◆ **PROMPT**
Beginning with the line that holds "# mark the region of every instance of the gold", set down each line of the data below through the very last, exactly as given, and nothing beyond that.

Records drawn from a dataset
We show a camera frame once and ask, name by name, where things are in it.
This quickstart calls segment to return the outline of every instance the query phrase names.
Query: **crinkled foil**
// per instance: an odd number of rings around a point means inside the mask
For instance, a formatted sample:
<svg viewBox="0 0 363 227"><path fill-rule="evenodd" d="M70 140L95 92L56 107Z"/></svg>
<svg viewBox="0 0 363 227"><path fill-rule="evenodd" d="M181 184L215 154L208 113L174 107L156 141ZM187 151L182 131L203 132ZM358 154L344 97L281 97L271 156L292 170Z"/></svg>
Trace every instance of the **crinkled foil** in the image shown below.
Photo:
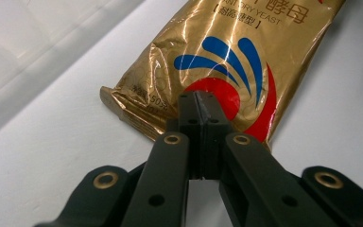
<svg viewBox="0 0 363 227"><path fill-rule="evenodd" d="M267 142L344 0L190 0L102 101L151 139L178 95L213 92L238 131Z"/></svg>

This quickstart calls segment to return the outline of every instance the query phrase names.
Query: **white background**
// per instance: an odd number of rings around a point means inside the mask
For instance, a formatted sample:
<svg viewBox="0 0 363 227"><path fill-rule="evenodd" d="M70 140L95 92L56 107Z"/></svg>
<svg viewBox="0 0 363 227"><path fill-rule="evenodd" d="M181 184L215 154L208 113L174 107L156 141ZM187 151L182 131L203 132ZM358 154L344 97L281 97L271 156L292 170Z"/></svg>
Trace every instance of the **white background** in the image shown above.
<svg viewBox="0 0 363 227"><path fill-rule="evenodd" d="M152 142L109 111L99 89L117 83L184 2L146 0L66 69L36 61L0 90L0 226L52 220L89 171L145 161ZM271 146L296 175L329 166L363 187L363 1L338 14ZM187 226L231 226L216 182L191 182L189 194Z"/></svg>

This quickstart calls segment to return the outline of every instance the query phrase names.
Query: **screw hole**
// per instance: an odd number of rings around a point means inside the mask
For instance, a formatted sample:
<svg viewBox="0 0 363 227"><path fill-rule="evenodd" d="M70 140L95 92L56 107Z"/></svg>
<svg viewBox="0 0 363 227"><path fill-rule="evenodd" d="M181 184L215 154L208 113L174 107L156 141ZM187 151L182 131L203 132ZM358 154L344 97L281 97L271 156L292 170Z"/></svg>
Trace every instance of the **screw hole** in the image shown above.
<svg viewBox="0 0 363 227"><path fill-rule="evenodd" d="M181 138L177 135L168 135L164 138L164 142L170 145L179 144L181 141Z"/></svg>
<svg viewBox="0 0 363 227"><path fill-rule="evenodd" d="M315 180L325 187L340 189L343 187L343 181L332 173L317 172Z"/></svg>
<svg viewBox="0 0 363 227"><path fill-rule="evenodd" d="M245 135L236 135L233 140L239 145L247 145L250 143L250 138Z"/></svg>
<svg viewBox="0 0 363 227"><path fill-rule="evenodd" d="M297 202L296 199L294 199L293 197L291 196L283 196L282 197L282 201L288 205L288 206L291 206L291 207L296 207L299 203Z"/></svg>
<svg viewBox="0 0 363 227"><path fill-rule="evenodd" d="M164 196L162 195L153 195L148 200L149 205L151 206L161 206L164 204Z"/></svg>
<svg viewBox="0 0 363 227"><path fill-rule="evenodd" d="M103 172L94 178L94 187L98 189L107 189L117 183L119 176L114 172Z"/></svg>

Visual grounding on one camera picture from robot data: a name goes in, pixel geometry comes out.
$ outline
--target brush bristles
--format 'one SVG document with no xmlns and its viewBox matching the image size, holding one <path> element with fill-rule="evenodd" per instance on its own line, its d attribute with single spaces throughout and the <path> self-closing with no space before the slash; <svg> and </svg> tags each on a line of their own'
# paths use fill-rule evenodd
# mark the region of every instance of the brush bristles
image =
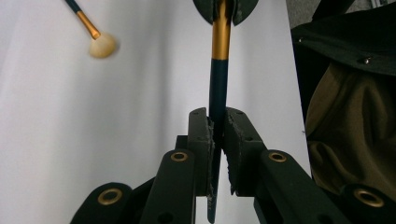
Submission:
<svg viewBox="0 0 396 224">
<path fill-rule="evenodd" d="M 91 40 L 90 54 L 94 58 L 105 58 L 110 56 L 116 47 L 116 39 L 112 35 L 101 33 L 97 39 Z"/>
</svg>

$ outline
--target white table
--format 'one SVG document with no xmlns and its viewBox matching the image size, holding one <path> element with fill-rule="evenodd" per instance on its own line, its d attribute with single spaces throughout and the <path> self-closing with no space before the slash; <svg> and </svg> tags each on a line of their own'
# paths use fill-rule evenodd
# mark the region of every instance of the white table
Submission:
<svg viewBox="0 0 396 224">
<path fill-rule="evenodd" d="M 96 187 L 136 188 L 208 105 L 212 28 L 192 1 L 78 3 L 120 41 L 115 55 L 89 56 L 62 0 L 0 4 L 0 223 L 68 223 Z M 261 0 L 231 39 L 227 106 L 309 173 L 285 1 Z M 229 188 L 222 160 L 217 223 L 258 223 Z"/>
</svg>

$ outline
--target brown fabric
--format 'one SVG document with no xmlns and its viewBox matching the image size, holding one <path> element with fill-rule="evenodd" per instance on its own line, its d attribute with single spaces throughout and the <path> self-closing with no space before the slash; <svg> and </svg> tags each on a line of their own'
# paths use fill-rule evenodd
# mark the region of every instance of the brown fabric
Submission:
<svg viewBox="0 0 396 224">
<path fill-rule="evenodd" d="M 306 118 L 317 184 L 338 193 L 345 184 L 359 183 L 396 201 L 395 128 L 395 104 L 380 76 L 331 64 Z"/>
</svg>

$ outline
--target gold ferrule
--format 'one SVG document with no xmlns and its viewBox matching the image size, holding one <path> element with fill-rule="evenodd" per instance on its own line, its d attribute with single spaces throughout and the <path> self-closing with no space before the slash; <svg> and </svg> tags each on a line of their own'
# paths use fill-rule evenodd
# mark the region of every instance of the gold ferrule
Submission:
<svg viewBox="0 0 396 224">
<path fill-rule="evenodd" d="M 77 16 L 82 21 L 84 26 L 87 28 L 88 32 L 90 32 L 93 39 L 97 39 L 100 36 L 100 32 L 96 29 L 96 27 L 92 24 L 90 20 L 88 20 L 87 16 L 82 11 L 77 12 Z"/>
<path fill-rule="evenodd" d="M 218 17 L 213 21 L 212 58 L 228 60 L 231 32 L 231 1 L 218 1 Z"/>
</svg>

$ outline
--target brush
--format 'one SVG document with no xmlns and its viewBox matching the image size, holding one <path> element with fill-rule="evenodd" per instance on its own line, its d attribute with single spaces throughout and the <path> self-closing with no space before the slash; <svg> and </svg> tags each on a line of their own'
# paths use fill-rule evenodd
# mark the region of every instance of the brush
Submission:
<svg viewBox="0 0 396 224">
<path fill-rule="evenodd" d="M 105 58 L 110 56 L 117 47 L 116 39 L 108 33 L 99 32 L 92 22 L 87 18 L 75 0 L 65 0 L 67 5 L 76 13 L 78 18 L 87 28 L 92 37 L 90 54 L 94 58 Z"/>
</svg>

◆ **REPLY TO THE TASK**
# mark the region of every instance of the gold ferrule
Submission:
<svg viewBox="0 0 396 224">
<path fill-rule="evenodd" d="M 77 16 L 82 21 L 84 26 L 87 28 L 88 32 L 90 32 L 93 39 L 97 39 L 100 36 L 100 32 L 96 29 L 96 27 L 92 24 L 90 20 L 88 20 L 87 16 L 82 11 L 77 12 Z"/>
<path fill-rule="evenodd" d="M 218 17 L 213 21 L 212 58 L 228 60 L 231 32 L 231 1 L 218 1 Z"/>
</svg>

$ outline
--target brush
--format 'one SVG document with no xmlns and its viewBox matching the image size, holding one <path> element with fill-rule="evenodd" per instance on its own line, its d attribute with single spaces throughout and the <path> self-closing with no space before the slash; <svg> and </svg> tags each on a line of their own'
# paths use fill-rule evenodd
# mark the region of every instance of the brush
Submission:
<svg viewBox="0 0 396 224">
<path fill-rule="evenodd" d="M 105 58 L 110 56 L 117 47 L 116 39 L 108 33 L 99 32 L 92 22 L 87 18 L 75 0 L 65 0 L 67 5 L 76 13 L 78 18 L 87 28 L 92 37 L 90 54 L 94 58 Z"/>
</svg>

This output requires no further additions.